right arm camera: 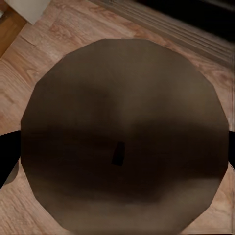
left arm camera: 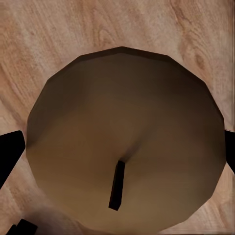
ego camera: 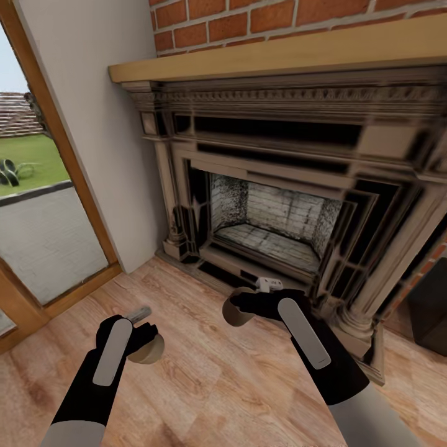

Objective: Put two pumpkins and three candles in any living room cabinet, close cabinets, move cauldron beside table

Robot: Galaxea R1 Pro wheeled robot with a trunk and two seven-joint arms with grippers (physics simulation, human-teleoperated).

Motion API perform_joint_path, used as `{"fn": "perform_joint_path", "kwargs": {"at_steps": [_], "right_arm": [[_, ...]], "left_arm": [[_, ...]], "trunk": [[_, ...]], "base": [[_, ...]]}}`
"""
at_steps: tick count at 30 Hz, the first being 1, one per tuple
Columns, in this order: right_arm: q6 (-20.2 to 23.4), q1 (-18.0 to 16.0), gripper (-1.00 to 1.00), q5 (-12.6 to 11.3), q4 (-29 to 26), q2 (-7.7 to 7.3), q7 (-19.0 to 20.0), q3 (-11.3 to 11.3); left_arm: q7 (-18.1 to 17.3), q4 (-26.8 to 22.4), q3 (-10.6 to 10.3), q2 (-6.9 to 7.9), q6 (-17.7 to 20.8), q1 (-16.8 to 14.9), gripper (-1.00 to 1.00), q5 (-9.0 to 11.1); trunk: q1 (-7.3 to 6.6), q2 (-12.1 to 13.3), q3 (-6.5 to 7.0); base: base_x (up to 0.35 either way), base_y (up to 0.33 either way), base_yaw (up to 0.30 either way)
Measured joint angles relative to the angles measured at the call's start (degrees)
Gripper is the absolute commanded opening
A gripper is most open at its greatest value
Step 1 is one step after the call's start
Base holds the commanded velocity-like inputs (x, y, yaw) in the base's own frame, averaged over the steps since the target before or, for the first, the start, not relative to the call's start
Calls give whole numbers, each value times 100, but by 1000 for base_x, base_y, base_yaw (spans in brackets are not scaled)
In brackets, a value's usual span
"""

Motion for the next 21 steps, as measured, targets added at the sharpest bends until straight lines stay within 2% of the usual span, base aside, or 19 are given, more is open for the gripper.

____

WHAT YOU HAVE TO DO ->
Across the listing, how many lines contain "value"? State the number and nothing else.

TASK OUTPUT ->
3